Covid-19 e gestione del credito (parte 3): strategie di negoziazione e recupero del credito

Dopo aver illustrato nei precedenti articoli le principali problematiche relative alle difficoltà di ottenere i pagamenti nei termini concordati con i propri clienti, è bene evidenziare come, in ogni caso, la migliore strategia per gestire il recupero del credito non può prescindere da una corretta impostazione di una fase negoziale da avviare con la controparte.

In questo modo il creditore può beneficiare di una serie di vantaggi, quali la possibilità di:
– ottenere un espresso riconoscimento del debito in forma scritta (il che faciliterà il rilascio di un eventuale decreto ingiuntivo in forma immediatamente esecutiva in caso di inadempimento dell’accordo);
– disciplinare liberamente ogni aspetto dell’accordo (superando eventualmente la disciplina legale, ad eccezione ovviamente delle norme imperative);
– ridurre il rischio di contestazioni strumentali (in sede giudiziale) circa la qualità della merce fornita;
– ottenere una prova del credito eventualmente opponibile a terzi in caso di procedura concorsuale;
– pianificare tempistiche certe per i pagamenti;
– pattuire eventuali interessi moratori (ferma la disciplina del Dlgs 192/2012);
– regolare l’imputazione dei pagamenti ricevuti;
– ottenere garanzie circa il rispetto dei termini di pagamento;
– introdurre ipotesi di risoluzione dell’accordo oppure decadenze dal beneficio del termine;
– escludere eventualmente l’effetto novativo dell’accordo.

Infine, un ulteriore aspetto non meno rilevante dei precedenti consiste nella possibilità di conservare, attraverso una strategia di negoziazione condotta in modo efficace, la relazione commerciale con un cliente che versi temporaneamente in una situazione di difficoltà.

In questa fase, appare probabile che il rischio che questa emergenza sanitaria conduca ad un peggioramento delle condizioni e dei termini di pagamento, non solamente a livello domestico ma internazionale.

Il tutto andrà poi coordinato con l’entrata in vigore della Riforma fallimentare (posticipata per effetto dei provvedimenti governativi di emergenza Covid-19 al settembre 2021), con i nuovi obblighi, strumenti e procedure previsti dal nuovo Codice della Crisi d’Impresa e dell’Insolvenza (organi di controllo societari, assetti organizzativi adeguati, indici della crisi, obblighi di segnalazione, procedure di allerta, OCRI, etc).
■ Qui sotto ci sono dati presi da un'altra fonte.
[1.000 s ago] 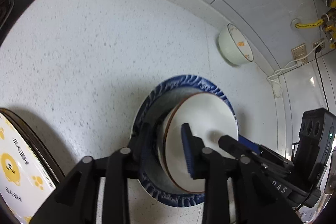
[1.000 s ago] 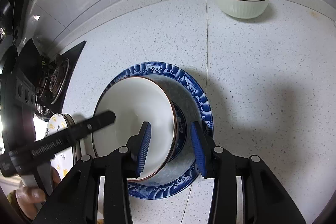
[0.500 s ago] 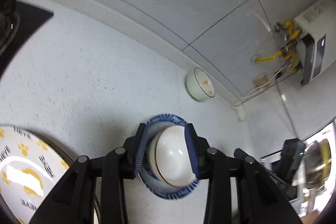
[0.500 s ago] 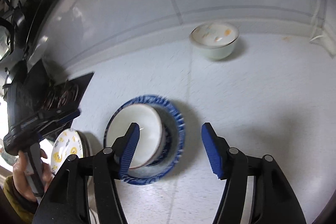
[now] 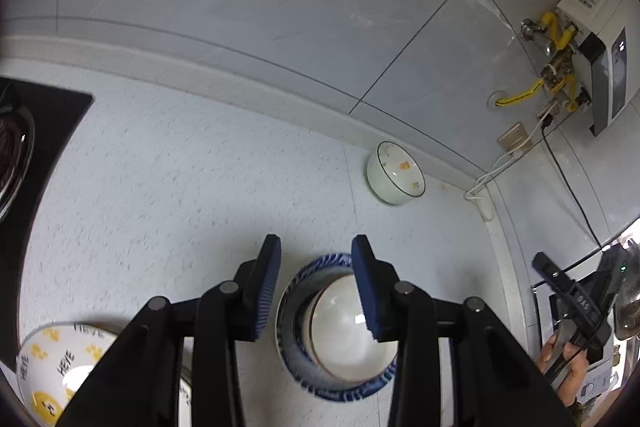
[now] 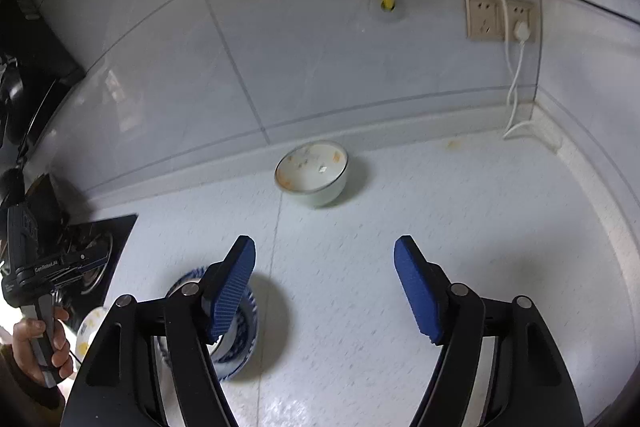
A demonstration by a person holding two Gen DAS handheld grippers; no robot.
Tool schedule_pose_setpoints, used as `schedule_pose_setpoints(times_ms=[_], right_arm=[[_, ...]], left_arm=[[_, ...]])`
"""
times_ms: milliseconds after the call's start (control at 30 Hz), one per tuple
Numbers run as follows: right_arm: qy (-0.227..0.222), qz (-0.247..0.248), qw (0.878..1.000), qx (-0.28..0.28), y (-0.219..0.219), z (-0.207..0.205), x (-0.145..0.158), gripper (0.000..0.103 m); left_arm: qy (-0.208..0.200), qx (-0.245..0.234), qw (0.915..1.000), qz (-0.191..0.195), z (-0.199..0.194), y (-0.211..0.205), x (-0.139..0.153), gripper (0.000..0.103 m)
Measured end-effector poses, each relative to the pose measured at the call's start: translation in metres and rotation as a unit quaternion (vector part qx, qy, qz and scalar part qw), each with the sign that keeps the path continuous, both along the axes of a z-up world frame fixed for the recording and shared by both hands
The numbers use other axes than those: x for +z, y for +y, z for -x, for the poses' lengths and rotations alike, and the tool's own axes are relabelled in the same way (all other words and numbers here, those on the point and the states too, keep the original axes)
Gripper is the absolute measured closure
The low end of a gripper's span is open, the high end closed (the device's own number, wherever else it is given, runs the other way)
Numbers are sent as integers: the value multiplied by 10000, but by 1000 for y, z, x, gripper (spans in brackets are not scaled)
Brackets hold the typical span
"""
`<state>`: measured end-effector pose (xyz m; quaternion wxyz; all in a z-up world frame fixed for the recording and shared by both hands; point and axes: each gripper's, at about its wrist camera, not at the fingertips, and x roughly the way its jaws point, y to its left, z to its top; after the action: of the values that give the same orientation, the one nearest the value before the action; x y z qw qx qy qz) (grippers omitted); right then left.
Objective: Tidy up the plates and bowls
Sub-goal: 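Move both grippers toward the white bowl with orange flower print, then close both grippers on the rim of the flower-print bowl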
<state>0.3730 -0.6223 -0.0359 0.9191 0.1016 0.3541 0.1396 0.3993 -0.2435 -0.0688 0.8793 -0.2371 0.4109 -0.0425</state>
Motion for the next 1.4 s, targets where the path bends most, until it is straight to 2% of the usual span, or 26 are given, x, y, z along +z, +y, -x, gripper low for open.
schedule_pose_setpoints(times_ms=[100,133,200,267,333,500,633,700,867,933,1000,1033,1067,1100,1167,1233,1333,1367,1400], right_arm=[[-122,-41,9999,-90,-7,-17,8,24],[-147,-22,9998,-93,-9,-21,9,24],[-168,16,9998,-70,-9,-37,8,21],[-168,19,9999,-15,-9,-51,6,15],[-130,8,9999,83,-9,-69,-1,11],[220,-149,9993,244,1,-117,-31,6],[461,-292,9980,313,10,-153,-54,6],[659,-364,9965,352,16,-171,-67,6],[1261,-598,9891,474,25,-209,-99,6],[1476,-611,9853,609,32,-219,-112,6],[1706,-611,9814,630,36,-231,-126,6],[1771,-611,9802,646,37,-233,-130,7],[1824,-616,9791,654,39,-236,-135,14],[1915,-638,9774,620,39,-239,-140,20],[2024,-737,9748,578,38,-243,-148,46],[2187,-750,9715,520,37,-246,-157,58],[2305,-1037,9653,656,36,-245,-161,67],[2323,-1116,9636,711,37,-244,-161,77],[2358,-1140,9624,728,38,-241,-158,81]], left_arm=[[92,-59,9999,-84,-27,-12,2,67],[149,-81,9997,-192,-39,-18,2,55],[110,-122,9992,-366,-56,-29,2,40],[95,-175,9984,-527,-74,-41,1,36],[100,-270,9968,-744,-94,-57,1,25],[162,-461,9925,-1124,-139,-90,-6,22],[347,-607,9908,-1156,-175,-107,-20,22],[474,-650,9910,-1070,-195,-115,-29,22],[966,-585,9924,-491,-244,-119,-65,22],[1297,-528,9901,-88,-261,-119,-88,24],[1511,-469,9874,49,-269,-120,-104,24],[1591,-430,9863,104,-274,-120,-112,29],[1656,-386,9852,196,-278,-120,-119,33],[1700,-363,9844,270,-281,-119,-123,40],[1831,-292,9814,490,-287,-117,-136,53],[1882,-280,9791,715,-291,-115,-146,63],[1874,-322,9768,985,-292,-117,-151,78],[1897,-352,9754,1067,-293,-119,-152,82],[1962,-395,9736,1102,-291,-122,-153,84]])
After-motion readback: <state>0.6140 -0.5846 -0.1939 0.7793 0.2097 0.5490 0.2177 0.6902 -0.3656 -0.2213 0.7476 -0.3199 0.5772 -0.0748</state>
Alla luce di questo scenario, i fornitori ed in generale le imprese opereranno in una posizione di iniziale svantaggio nei confronti di quei soggetti che per loro natura possono contare su un pacchetto di informazioni complete ed aggiornate sullo stato di salute dei propri clienti (ad esempio Banche e Assicurazioni) così come nei confronti di soggetti (come Agenzia delle Entrate, Enti della riscossione ed Enti previdenziali: identificati come Creditori pubblici qualificati) sui quali gravano obblighi di segnalazione.

In sostanza, il rischio è quello che si inneschi una pericolosa catena di effetti negativi sul commercio nazionale ed internazionale: dalla diffusione del Covid-19, alla emanazione di misure restrittive delle Autorità, dai mancati pagamenti da un lato ai mancati incassi dall’altro, per culminare in ultimo in crisi aziendali piuttosto che in procedure concorsuali a carico delle imprese che non saranno in grado di sopravvivere a questi eventi.

In conclusione, per le imprese che operano sui mercati nazionali ed internazionali, sarà fondamentale gestire il rischio legato al credito, innanzitutto attraverso:
– la redazione di contratti chiari, sicuri e completi di tutte le necessarie tutele,
– la revisione, d’intesa con i propri partner, laddove sia possibile, degli accordi in corso, e
– in ultimo, in caso di possibile insorgenza di contenzioso, attuare una corretta strategia negoziale in grado di mitigare quanto più possibile gli effetti negativi di questa fase emergenziale, senza sottovalutare i vantaggi sopra menzionati.